Dryness across central Brazil has been noted for quite some time and is likely to have an impact on second-crop corn production as soil moisture has become critical.
Topsoil moisture was rated very short in many areas at the end of April while subsoil moisture was rated marginally adequate to short. Crop stress was present and increasing in the last 10 days of April.
Southern Brazil has fared much better so far this season, seeing a significant increase in showers in March and April and turning drought conditions into an abundance of soil moisture.
Crop health estimates, as measured by Normalized Differential Vegetation Index (NDVI) from satellite data, suggest that the second corn crop from Mato Grosso do Sul through Parana is excellent for this time of year.
However, La Nina continues to have a grip on ocean temperatures in the tropical Pacific Ocean.
This weather pattern that begins in the Pacific Ocean, impacts the global climate and disrupts normal weather patterns, which can lead to intense storms in some places and droughts in others.
Conditions across South America during La Nina events favor increased precipitation across northern Brazil and decreased rainfall amounts in Argentina and southern Brazil
The forecast continues to suggest that La Nina conditions will continue into Southern Hemisphere, potentially weakening going into 2023.
That means La Nina’s influence will continue through the rest of the second crop season and affect the beginning of next season as well.
The moisture stress that was becoming more widespread in the state at the end of April will be closely monitored for about three weeks.

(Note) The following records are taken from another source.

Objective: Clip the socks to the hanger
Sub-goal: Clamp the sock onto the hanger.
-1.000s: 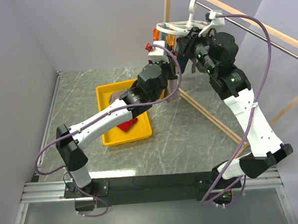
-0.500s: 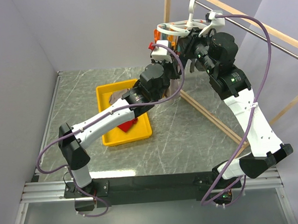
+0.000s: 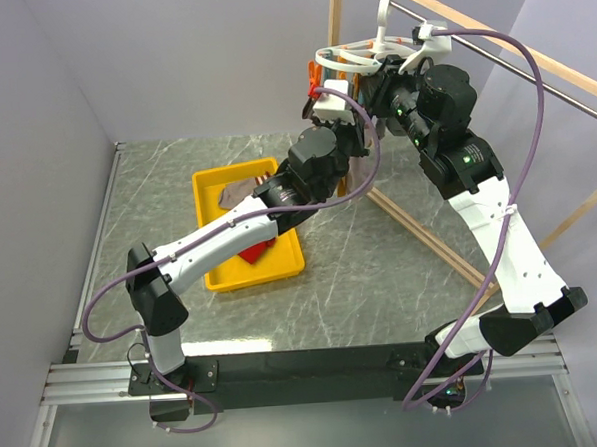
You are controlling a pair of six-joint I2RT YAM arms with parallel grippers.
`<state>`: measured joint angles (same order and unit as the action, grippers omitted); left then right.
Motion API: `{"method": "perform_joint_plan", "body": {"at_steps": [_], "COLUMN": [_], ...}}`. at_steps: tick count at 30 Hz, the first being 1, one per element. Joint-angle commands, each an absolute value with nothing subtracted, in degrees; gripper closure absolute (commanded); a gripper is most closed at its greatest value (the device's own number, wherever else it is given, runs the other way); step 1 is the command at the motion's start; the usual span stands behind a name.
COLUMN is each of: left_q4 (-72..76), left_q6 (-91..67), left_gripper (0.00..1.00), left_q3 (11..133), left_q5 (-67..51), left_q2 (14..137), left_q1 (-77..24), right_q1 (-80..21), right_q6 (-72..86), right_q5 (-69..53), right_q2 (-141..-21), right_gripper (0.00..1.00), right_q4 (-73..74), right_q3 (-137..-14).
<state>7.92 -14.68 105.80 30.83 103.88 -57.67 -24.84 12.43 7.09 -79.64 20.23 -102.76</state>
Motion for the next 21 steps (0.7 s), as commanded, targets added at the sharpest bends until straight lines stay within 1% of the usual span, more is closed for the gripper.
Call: {"method": "perform_joint_plan", "body": {"at_steps": [1, 21], "left_q4": [13.09, 18.98], "left_q6": [-13.36, -9.41], "left_gripper": [0.99, 0.99], "left_q3": [106.53, 104.85], "left_q5": [32.52, 34.63], "left_q2": [102.13, 100.81], "left_q1": [-58.01, -59.59], "right_q1": [-25.14, -25.22], "right_q6": [11.34, 10.20], "right_q5": [8.09, 8.70], "right_q2": [-78.93, -79.28], "right_gripper": [1.00, 1.00], "right_q4": [18.81, 19.07], "right_q3": [-104.33, -104.59]}}
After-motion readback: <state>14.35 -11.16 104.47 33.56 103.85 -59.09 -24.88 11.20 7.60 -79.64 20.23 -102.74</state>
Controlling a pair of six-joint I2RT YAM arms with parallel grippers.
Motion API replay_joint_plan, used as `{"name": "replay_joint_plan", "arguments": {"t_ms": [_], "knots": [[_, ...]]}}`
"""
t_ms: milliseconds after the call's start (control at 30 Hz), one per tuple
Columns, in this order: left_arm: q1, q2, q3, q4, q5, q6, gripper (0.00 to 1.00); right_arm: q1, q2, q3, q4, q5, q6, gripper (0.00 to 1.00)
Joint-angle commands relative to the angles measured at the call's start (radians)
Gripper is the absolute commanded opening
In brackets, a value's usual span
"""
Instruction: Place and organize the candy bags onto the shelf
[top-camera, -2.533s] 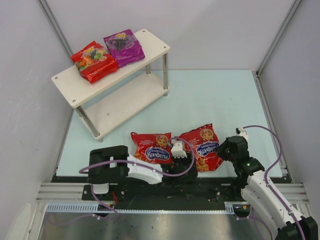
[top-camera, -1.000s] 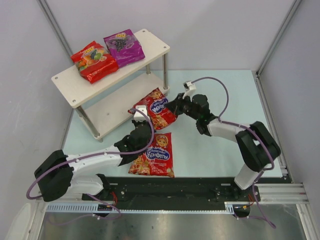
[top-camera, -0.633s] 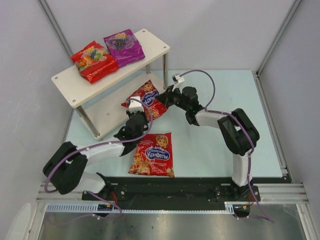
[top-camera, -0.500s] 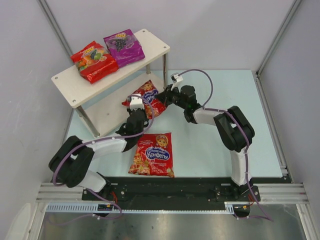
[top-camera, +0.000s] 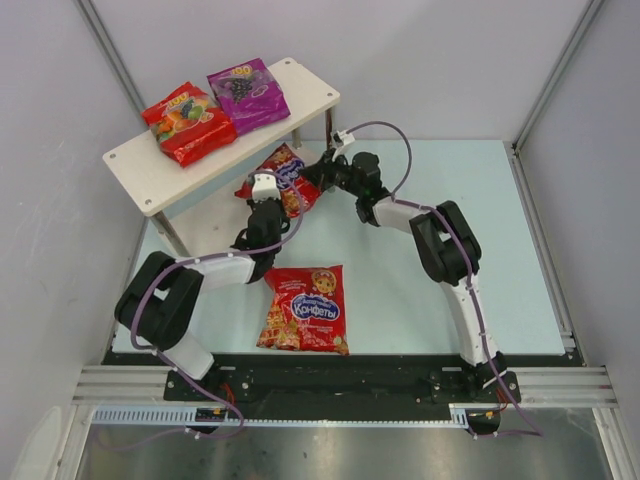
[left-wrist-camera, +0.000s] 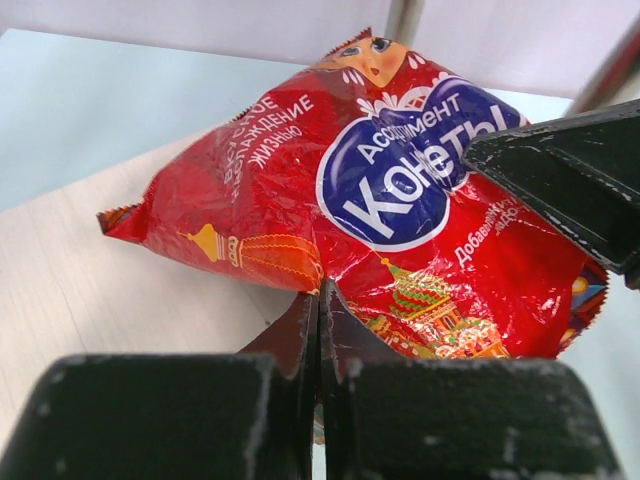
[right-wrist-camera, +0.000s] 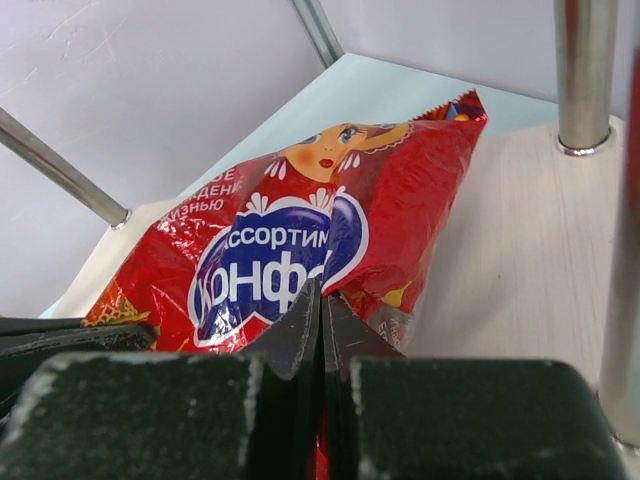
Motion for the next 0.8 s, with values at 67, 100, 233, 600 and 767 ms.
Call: {"name": "replay_joint_plan", "arguments": {"t_ms": [67,100,233,600,767], "knots": [[0.053,0.043,0.065,0.134,0.043,0.028,0.00,0.006,0.056,0.150,0.085,-0.028,-0.015,0.00],[0.064,0.047,0.069,0.137,0.044,0.027,0.00,0.006,0.071,0.156,0.085,-0.028,-0.016,0.00],[0.082,0.078,0.081,0.152,0.056,0.027,0.00,0.001,0.106,0.193,0.080,-0.026,-0.016,0.00],[0.117,0.130,0.113,0.163,0.063,0.038,0.00,0.000,0.201,0.328,0.033,-0.047,-0.012,0.00],[0.121,0.116,0.086,0.161,0.055,0.022,0.56,0.000,0.195,0.296,0.057,-0.057,0.000,0.19]]}}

In the meantime, the market focus is quickly shifting back to North America where there is much talk about weather adversity.
North America is the next big production area in the world that is vulnerable to adverse weather in 2022.
Any problems there, especially in the United States, could create food shortages and send market prices even higher.
Southwestern Canada’s wheat and canola region is still much too dry while excessive April precipitation from North Dakota to Manitoba, Canada, has kept most farmers from their fields.
The situation is unlikely to improve enough for fieldwork until possibly the middle of May.
Farther to the south in the US Midwest, Delta and Tennessee River Basin, spring planting of rice and corn has been delayed by too much rain and cooler-than-usual temperatures.
In the meantime, US hard red winter wheat areas are suffering from all kinds of adverse weather and production is expected to be cut.
South America’s weather and crop production is just starting to look up, as problems in North America, particularly the United States, may be just beginning. This could possibly stretch out the world’s food inflation issues another year.